TUBERCULOSIS PROGNOSIS THROUGH RADIOGRAPHIC PREDICTIVE MODELING

Abstract

In the field of lung disease classification, the fusion of diverse datasets shows significant challenges and opportunities for improving predictive accuracy. This study showcases the efficacy of various deep-learning models in classifying pulmonary tuberculosis using a combined dataset of CX-Rays sourced from diverse resources. Leveraging datasets from multiple origins and combining them, we performed classification on state-of-the-art ConvNets, including but not limited to, ResNet50, DenseNet121, EfficientNetB0 to B7. Through rigorous experimentation and analysis, we identified the model with the highest performance on the combined dataset. We identify the model with the best performance on the pre-processed dataset with the help of precise experimentation and analysis. Additionally, to strengthen the classification results, additional layers and optimization techniques were applied into the best model. These enhancements ranged from feature extraction with transfer learning to fine tuning, aimed at improving the model's predictive capabilities.
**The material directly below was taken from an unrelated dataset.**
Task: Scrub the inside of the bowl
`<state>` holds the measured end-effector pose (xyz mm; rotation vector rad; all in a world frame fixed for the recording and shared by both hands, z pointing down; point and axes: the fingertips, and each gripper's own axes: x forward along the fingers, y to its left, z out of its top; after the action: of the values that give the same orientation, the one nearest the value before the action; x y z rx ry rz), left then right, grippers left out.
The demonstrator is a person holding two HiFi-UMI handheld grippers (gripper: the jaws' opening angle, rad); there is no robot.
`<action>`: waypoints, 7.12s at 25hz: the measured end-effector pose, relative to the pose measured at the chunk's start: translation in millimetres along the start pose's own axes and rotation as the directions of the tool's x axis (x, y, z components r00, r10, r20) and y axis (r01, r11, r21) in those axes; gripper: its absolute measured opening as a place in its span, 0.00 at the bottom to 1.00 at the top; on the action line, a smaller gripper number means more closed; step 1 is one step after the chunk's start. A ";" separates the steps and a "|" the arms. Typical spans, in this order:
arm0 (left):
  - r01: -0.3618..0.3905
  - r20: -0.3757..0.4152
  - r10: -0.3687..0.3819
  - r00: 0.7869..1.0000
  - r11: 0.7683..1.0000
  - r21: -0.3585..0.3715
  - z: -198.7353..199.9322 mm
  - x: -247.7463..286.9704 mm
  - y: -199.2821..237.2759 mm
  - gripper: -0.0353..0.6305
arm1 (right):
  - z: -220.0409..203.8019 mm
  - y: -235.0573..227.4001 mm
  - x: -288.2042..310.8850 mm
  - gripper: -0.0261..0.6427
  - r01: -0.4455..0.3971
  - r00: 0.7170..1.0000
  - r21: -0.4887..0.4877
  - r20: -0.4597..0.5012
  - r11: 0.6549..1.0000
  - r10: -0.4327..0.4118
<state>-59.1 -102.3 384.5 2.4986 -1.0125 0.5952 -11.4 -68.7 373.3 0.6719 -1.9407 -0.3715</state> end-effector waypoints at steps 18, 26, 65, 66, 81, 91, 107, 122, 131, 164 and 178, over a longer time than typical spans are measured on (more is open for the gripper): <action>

By thoroughly comparing the performance of different convolutional models and techniques, we emphasize insights into the most effective approaches for pulmonary tuberculosis classification. Our research illustrated the addition of traditional ConvNet Classification models with extra layers and techniques yields notable improvements in model evaluations. The outcomes of this research have shown how different models work on chest X-ray images and how they can be used in decision making in healthcare and for the diagnosis of lung diseases.